Be curious and learn as much as you can. Ultimately, experiments is about learning from high-quality evidence. If you don’t have access to testing tools, then read research. Find other ways to move your access to information further up the hierarchy of evidence. I’d also practice using a design process that’s rooted in clear, structured thinking that measures impact in whatever way you can. Getting fluent in the language of data and research-informed design are core skills of the craft.
How will AI change how experimenters work?

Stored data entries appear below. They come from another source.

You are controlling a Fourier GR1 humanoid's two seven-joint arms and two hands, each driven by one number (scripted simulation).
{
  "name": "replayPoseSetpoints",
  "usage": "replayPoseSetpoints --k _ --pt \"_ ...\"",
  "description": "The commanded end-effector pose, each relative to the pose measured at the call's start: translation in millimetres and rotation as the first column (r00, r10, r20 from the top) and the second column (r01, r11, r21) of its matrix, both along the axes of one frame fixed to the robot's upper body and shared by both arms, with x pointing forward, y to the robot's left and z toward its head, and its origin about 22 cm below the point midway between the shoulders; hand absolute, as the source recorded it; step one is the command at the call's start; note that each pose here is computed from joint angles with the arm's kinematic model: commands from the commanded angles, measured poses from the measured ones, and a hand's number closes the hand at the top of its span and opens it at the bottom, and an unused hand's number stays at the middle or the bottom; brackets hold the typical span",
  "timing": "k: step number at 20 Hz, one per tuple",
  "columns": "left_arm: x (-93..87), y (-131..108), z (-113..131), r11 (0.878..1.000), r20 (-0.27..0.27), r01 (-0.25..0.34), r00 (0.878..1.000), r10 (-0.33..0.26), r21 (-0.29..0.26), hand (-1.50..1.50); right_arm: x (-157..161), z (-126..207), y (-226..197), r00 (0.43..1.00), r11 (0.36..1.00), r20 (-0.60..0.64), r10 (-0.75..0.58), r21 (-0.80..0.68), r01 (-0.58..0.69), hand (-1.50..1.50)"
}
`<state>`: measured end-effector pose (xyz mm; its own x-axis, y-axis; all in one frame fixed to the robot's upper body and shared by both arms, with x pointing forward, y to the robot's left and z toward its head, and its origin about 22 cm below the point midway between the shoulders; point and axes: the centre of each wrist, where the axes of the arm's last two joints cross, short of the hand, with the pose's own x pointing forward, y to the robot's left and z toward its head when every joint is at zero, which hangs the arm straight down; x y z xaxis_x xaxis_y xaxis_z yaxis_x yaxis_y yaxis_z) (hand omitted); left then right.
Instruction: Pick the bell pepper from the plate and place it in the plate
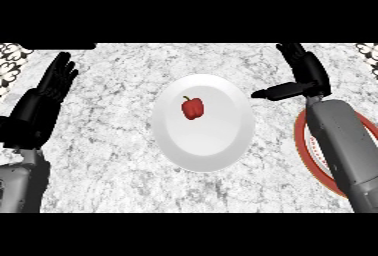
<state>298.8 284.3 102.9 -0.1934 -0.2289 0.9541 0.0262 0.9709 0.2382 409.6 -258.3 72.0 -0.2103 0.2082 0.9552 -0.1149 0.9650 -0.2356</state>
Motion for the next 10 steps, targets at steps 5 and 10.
replayPoseSetpoints --k 5,10 --pt "-10.6 2.4 10.8 1.000 -0.006 0.017 1.000 -0.017 -0.008 0.00 -15.2 13.6 -99.1 0.999 0.999 0.031 -0.007 -0.032 0.008 -1.50" --pt "-20.5 -17.6 0.3 1.000 0.002 0.014 1.000 -0.014 -0.015 0.00 -18.1 0.3 -123.1 1.000 0.998 0.010 0.018 -0.061 -0.017 -1.50"
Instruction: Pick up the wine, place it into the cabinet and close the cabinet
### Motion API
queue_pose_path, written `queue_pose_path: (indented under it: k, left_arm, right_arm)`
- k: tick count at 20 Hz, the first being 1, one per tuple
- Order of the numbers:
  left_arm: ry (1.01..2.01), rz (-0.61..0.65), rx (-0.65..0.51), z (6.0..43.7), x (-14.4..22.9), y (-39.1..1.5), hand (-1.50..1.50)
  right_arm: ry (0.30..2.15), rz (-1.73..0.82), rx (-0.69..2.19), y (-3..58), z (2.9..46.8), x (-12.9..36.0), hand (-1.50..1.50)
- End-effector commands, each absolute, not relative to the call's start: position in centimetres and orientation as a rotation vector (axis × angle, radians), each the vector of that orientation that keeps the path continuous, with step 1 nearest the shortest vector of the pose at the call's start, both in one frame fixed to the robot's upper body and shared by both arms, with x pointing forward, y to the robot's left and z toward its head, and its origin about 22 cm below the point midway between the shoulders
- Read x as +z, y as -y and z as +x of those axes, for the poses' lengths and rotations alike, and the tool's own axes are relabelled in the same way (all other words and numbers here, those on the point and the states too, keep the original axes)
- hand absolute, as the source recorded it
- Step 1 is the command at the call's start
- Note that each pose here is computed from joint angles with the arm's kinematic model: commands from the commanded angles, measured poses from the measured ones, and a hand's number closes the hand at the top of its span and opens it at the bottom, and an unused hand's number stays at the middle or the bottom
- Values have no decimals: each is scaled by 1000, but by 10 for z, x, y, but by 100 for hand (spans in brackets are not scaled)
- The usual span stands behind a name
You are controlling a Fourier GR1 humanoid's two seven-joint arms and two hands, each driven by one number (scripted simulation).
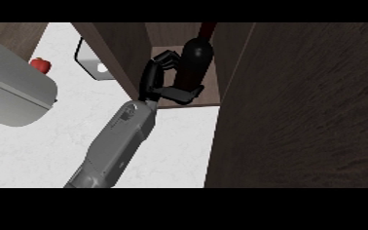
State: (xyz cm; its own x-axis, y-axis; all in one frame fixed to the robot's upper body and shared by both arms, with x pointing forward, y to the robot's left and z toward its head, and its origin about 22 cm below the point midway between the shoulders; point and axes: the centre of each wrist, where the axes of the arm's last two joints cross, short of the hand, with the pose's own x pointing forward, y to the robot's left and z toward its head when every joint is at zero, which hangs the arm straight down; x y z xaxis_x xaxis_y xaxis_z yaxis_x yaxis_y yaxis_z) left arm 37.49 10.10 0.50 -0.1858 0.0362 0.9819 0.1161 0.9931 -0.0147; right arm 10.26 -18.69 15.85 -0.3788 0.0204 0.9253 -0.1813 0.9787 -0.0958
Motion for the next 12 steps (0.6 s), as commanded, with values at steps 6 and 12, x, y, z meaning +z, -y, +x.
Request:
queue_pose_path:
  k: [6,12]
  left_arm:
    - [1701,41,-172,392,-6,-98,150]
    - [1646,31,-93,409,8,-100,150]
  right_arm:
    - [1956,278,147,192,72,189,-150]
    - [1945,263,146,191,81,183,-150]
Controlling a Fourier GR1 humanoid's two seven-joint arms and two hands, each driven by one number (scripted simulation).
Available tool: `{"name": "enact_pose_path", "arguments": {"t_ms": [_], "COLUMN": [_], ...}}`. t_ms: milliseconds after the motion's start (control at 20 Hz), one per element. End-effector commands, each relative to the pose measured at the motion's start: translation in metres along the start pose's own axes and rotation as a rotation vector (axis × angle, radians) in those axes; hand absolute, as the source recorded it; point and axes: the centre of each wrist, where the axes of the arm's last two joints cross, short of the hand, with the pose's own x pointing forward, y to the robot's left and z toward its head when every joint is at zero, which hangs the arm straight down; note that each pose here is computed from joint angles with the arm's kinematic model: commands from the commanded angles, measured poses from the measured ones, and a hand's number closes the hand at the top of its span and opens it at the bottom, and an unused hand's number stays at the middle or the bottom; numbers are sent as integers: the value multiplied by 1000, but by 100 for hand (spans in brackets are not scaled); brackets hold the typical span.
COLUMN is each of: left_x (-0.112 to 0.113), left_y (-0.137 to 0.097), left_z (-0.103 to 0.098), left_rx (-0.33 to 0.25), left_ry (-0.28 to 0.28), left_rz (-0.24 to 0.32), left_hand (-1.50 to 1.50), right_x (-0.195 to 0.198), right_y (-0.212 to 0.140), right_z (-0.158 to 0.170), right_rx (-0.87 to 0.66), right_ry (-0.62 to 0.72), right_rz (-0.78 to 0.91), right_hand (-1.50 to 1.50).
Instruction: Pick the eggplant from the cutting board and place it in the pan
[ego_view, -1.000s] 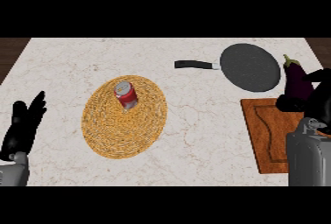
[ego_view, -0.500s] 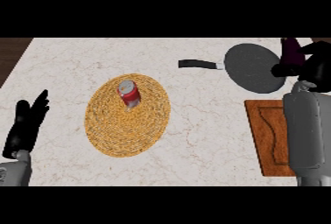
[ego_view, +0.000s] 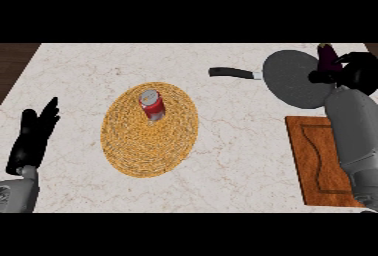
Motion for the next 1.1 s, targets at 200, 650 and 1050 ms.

I think it could be useful for meta analysis. If you upload the results of all your experiments, it could be useful to extract success patterns or experimentation themes. It can also help people write the code needed to run experiments. It could also be used to summarize and translate academic papers into something more accessible to the average person. Gatekeeping is a side effect of the precise language used in science. Big words combined with long, complex sentence structure about complicated topics scare a lot of people away. Hopefully AI can open the learning door to more people by using more plain language with simpler explanations and examples than we currently have.
Do you want to share anything else?
I think experimenters are weird and wonderful. We tend to have broad interests, which allow us to combine our areas of expertise with different ideas to create something new. Innovation happens on the edges of disciplines. So, the more we can lean on and learn from one another, the more we can move the quality of the internet forward. With that we have a responsibility to learn about ethics and social responsibility. At the end of the day our purpose is to make things better—not just different (and hopefully not worse!).
Don’t let the data do the thinking for you. Your role is to use all the data you gather to do a thoughtful and human analysis. Your goal is to make things better for people. Hold yourself to a high standard and try not to let your cognitive biases lead you astray.
Surround yourself with intellectually honest people. Find people who aren’t afraid to question and call out things they think aren’t right. Take the time to learn about human psychology and reflect often on your own motivations and behaviors and how they impact the decisions you make. Making things for people is a privilege and responsibility. We need to handle it with care.
Thank you Erin for sharing your journey with the community.